Base Classes¶

Core infrastructure classes that form the foundation of SPFlow’s module system.

Module¶

The abstract base class for all SPFlow modules. Every probabilistic circuit component inherits from this class.

class spflow.modules.module.Module[source]

Bases: Module, ABC

Abstract base class for all SPFlow probabilistic circuit modules.

Extends PyTorch’s nn.Module with probabilistic circuit functionality including scope management, caching, and standardized interfaces for inference and learning. All concrete subclasses must implement the abstract methods for log-likelihood, sampling, and marginalization.

inputs

Child module in the circuit graph. None for leaf modules.

Type:: Module | None

scope

Variable scope defining which random variables this module operates on.

Type:: Scope

__init__()[source]

Initialize the module with no input.

forward(data, cache=None)[source]

Forward pass is simply the log-likelihood function.

Parameters:

data (Tensor) – Input data tensor.
cache (Cache | None) – Optional cache dictionary.
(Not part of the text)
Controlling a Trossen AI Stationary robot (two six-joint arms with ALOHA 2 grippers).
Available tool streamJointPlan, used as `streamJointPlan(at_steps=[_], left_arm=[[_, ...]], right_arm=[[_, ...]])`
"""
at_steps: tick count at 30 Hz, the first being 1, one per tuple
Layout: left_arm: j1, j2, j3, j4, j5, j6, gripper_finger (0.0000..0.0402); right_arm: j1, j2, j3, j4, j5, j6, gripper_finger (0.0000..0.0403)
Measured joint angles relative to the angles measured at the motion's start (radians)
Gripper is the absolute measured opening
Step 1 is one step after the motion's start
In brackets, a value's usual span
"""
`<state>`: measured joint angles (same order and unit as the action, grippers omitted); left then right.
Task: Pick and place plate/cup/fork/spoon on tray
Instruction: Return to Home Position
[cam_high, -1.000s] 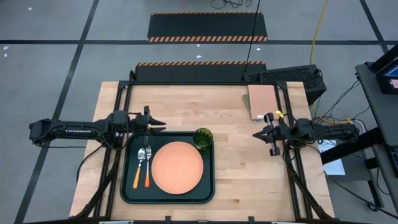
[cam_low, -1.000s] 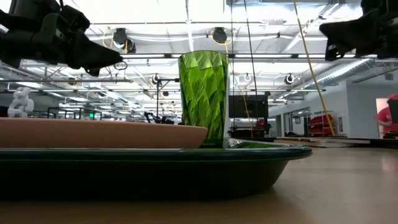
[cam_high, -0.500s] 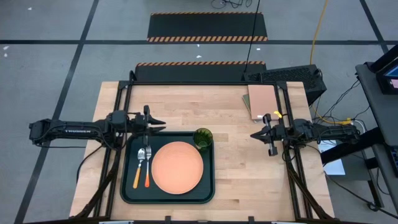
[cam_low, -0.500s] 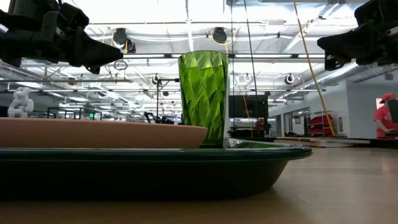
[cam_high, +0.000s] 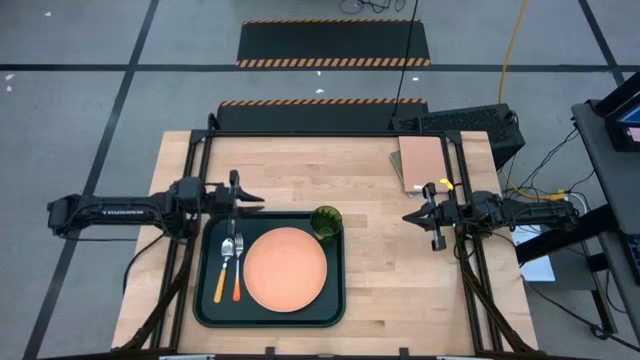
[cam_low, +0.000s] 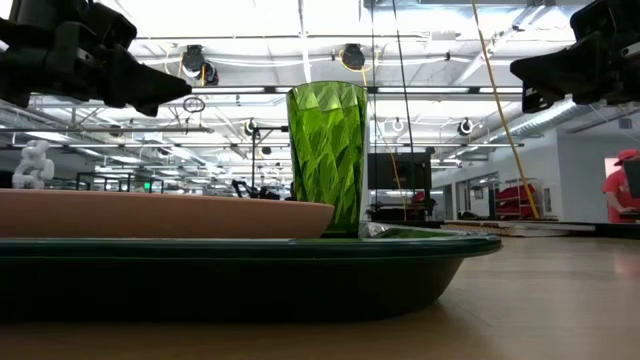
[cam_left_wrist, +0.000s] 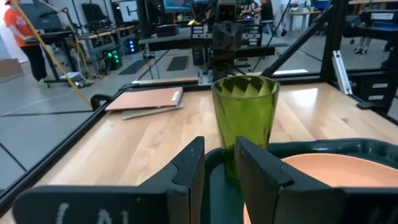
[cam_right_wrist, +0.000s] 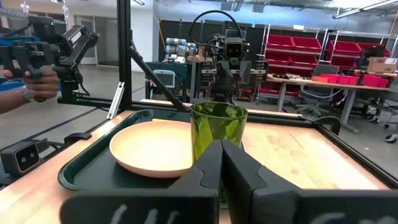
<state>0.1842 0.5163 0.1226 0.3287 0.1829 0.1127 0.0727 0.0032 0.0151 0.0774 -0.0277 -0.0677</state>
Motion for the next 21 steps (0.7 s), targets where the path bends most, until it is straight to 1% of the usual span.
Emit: streamJointPlan(at_steps=[2,4,9,14,17,19,21], left_arm=[[0.011,-0.003,0.0,-0.005,0.0,0.0,0.0091],[0.019,-0.003,0.0,-0.017,0.001,0.006,0.008],[0.019,-0.002,0.0,-0.052,0.004,0.005,0.0011],[0.019,-0.003,0.0,-0.097,0.018,-0.002,0.0012],[0.019,-0.003,-0.012,-0.105,0.018,-0.012,0.0005],[0.019,-0.003,-0.044,-0.068,0.018,-0.019,0.0005],[0.019,-0.002,-0.097,0.011,0.013,-0.029,0.0006]], right_arm=[[0.0,0.0,0.0,0.0,0.0,0.0,0.0],[0.0,0.0,0.0,0.0,0.0,0.0,0.0],[0.0,0.0,0.0,0.0,0.0,0.0,0.0],[0.0,0.0,0.0,0.0,0.0,0.0,0.0],[0.0,0.0,0.0,0.0,0.0,0.0,0.0],[0.0,0.0,0.0,0.0,0.0,0.0,0.0],[0.0,0.0,0.0,0.001,0.0,0.0,0.0]])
abstractmethod log_likelihood(data, cache=None)[source]

Compute log likelihood P(data | module).

Computes log probability of input data under this module’s distribution. Uses log-space for numerical stability. Results should be cached for efficiency.

Parameters:

data (Tensor) – Input data of shape (batch_size, num_features). NaN values indicate missing values to marginalize over.
cache (Cache | None, optional) – Cache for intermediate computations. Defaults to None.

Returns:

Log-likelihood of shape (batch_size, out_features, out_channels).

Return type:

Tensor

Raises:

ValueError – If input data shape is incompatible with module scope.
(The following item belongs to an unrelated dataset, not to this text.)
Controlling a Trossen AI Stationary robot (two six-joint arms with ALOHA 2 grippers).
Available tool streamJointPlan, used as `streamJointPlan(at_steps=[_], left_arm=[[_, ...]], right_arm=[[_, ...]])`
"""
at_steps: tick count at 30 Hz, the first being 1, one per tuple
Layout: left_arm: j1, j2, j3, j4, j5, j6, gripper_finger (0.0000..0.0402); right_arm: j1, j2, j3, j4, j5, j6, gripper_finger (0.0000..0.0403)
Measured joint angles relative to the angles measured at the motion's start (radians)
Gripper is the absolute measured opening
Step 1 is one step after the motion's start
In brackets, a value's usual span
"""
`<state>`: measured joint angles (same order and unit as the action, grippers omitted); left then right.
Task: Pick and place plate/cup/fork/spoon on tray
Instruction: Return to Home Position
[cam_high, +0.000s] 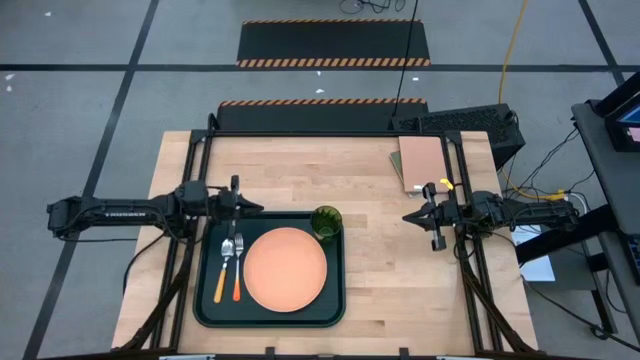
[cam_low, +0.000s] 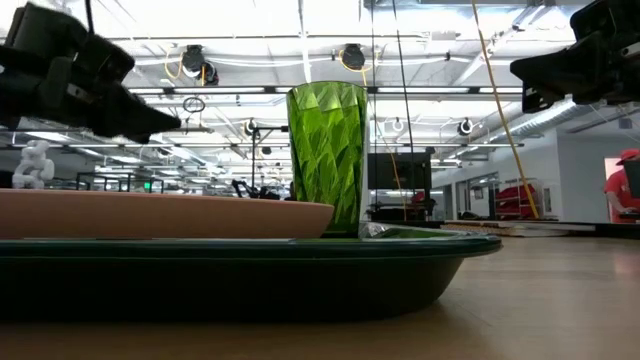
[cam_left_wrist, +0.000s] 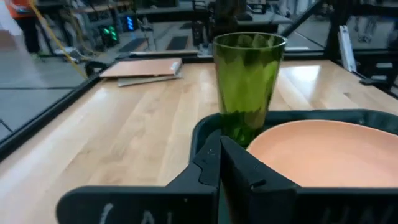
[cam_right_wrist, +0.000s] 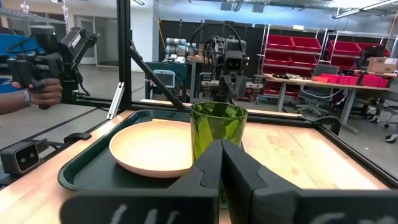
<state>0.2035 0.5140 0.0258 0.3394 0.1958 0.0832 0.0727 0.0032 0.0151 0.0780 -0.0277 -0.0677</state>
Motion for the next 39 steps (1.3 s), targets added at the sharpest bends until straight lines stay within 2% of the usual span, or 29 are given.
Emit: streamJointPlan(at_steps=[5,13,24,33,39], left_arm=[[-0.004,-0.001,-0.016,0.03,-0.018,-0.006,0.0004],[-0.086,-0.05,-0.016,0.072,-0.044,-0.006,0.0002],[-0.16,-0.167,-0.016,-0.014,-0.068,-0.014,0.0001],[-0.175,-0.298,-0.016,-0.114,-0.122,-0.007,0.0001],[-0.175,-0.356,-0.016,-0.253,-0.18,0.017,0.0001]], right_arm=[[0.0,0.0,0.0,0.0,0.0,0.0,0.0],[0.0,0.0,0.0,0.0,0.0,0.0,0.0],[0.0,0.0,0.0,0.0,0.0,0.0,0.0],[0.0,0.0,0.0,0.0,0.0,0.0,0.0],[0.0,0.0,0.0,0.0,0.0,0.0,0.0]])
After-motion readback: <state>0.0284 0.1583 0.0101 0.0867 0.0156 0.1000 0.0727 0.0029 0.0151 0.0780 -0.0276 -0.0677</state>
abstractmethod marginalize(marg_rvs, prune=True, cache=None)[source]

Structurally marginalize out specified random variables from the module.

Computes a new module representing the marginal distribution by integrating out the specified variables from the structure. For data-level marginalization, use NaNs in log_likelihood inputs.

Parameters:

marg_rvs (list[int]) – Random variable indices to marginalize out.
prune (bool, optional) – Whether to prune unnecessary modules during marginalization. Defaults to True.
cache (Cache | None, optional) – Cache for intermediate computations. Defaults to None.

Returns:

Marginalized module, or None if all variables are marginalized out.

Return type:

Module | None

Raises:

ValueError – If marginalization variables are not in the module’s scope.
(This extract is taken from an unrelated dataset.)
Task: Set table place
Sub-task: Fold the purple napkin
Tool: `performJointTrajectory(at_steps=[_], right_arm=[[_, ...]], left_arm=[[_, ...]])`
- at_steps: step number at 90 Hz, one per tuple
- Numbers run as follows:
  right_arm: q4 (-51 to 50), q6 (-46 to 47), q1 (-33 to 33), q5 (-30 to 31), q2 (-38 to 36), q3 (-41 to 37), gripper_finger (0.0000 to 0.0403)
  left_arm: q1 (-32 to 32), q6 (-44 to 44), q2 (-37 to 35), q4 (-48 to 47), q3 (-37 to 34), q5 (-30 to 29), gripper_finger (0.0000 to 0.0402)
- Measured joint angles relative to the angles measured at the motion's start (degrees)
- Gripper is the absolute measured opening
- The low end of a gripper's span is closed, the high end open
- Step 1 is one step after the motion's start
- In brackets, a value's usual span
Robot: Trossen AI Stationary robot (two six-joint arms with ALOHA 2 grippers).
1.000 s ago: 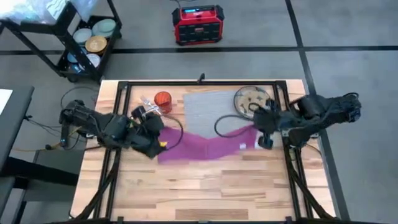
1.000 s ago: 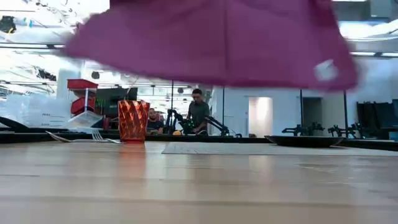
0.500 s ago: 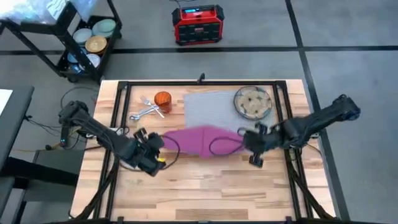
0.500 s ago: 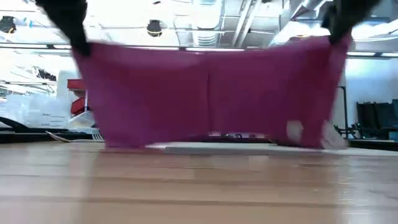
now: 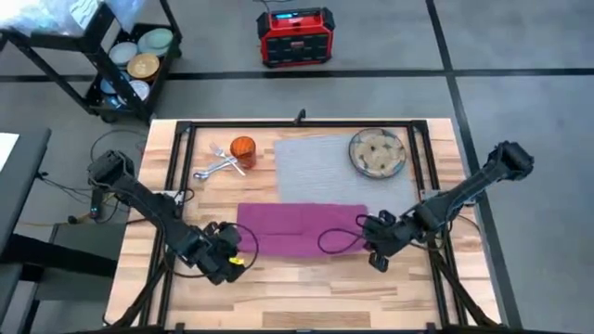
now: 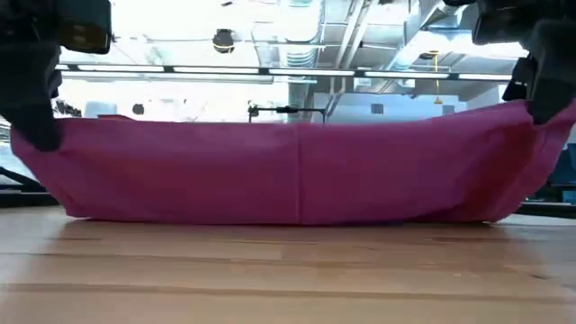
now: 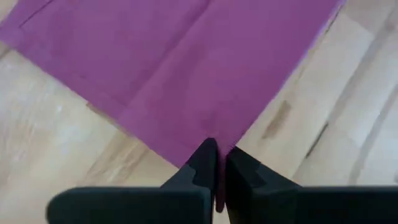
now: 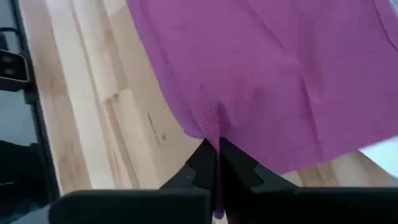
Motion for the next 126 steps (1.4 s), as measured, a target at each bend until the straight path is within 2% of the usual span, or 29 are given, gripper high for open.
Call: performJointTrajectory(at_steps=[15, 40, 92, 114, 126], right_arm=[[1.5, 0.15, 0.0, -0.76, 0.02, 0.04, 0.0], [1.81, 1.07, 0.94, -1.97, 1.11, -0.09, 0.0], [3.97, 2.42, 1.3, -5.91, 2.09, 0.0, 0.0], [5.63, 4.24, 4.9, -11.35, 8.63, 0.0, 0.0], [14.81, 2.82, 7.25, -10.59, 11.7, -0.09, 0.0012]], left_arm=[[0.81, 3.59, 0.84, 3.97, 0.0, 0.25, 0.0], [1.09, 5.09, 5.93, 8.01, 0.18, 5.07, 0.0], [1.47, 7.95, 6.1, 6.34, 2.03, 4.54, 0.0], [1.47, 8.15, 6.1, 4.33, 2.03, 5.38, 0.0], [1.13, 9.45, 6.1, 3.87, 2.03, 8.46, 0.0]])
mpe(num_samples=None, data=None, cache=None, return_leaf_params=False)[source]

Generate most probable explanation from the module’s probability distribution.

This is a convenience method that calls sample with is_mpe=True.

Handles conditional sampling through evidence in data tensor.

Parameters:

num_samples (int | None, optional) – Number of samples to generate. Defaults to 1.
data (Tensor | None, optional) – Pre-allocated tensor with NaN values indicating where to sample. If None, creates new tensor. Defaults to None.
cache (Cache | None, optional) – Cache for intermediate computations. Defaults to None.
return_leaf_params (bool, optional) – If True, also return leaf distribution parameters gathered during traversal.

Returns:

MPE values of shape (batch_size, num_features).

Return type:

Tensor

Raises:

ValueError – If sampling parameters are incompatible.

print_structure_stats()[source]

Return a readable text overview of this module’s structure statistics.

This is intended for quick debugging/logging in experiments and mirrors the traversal behavior used by to_str() (skipping internal Cat and ModuleList wrappers).

Return type:: str
Returns:: Multi-line string summary of structure statistics.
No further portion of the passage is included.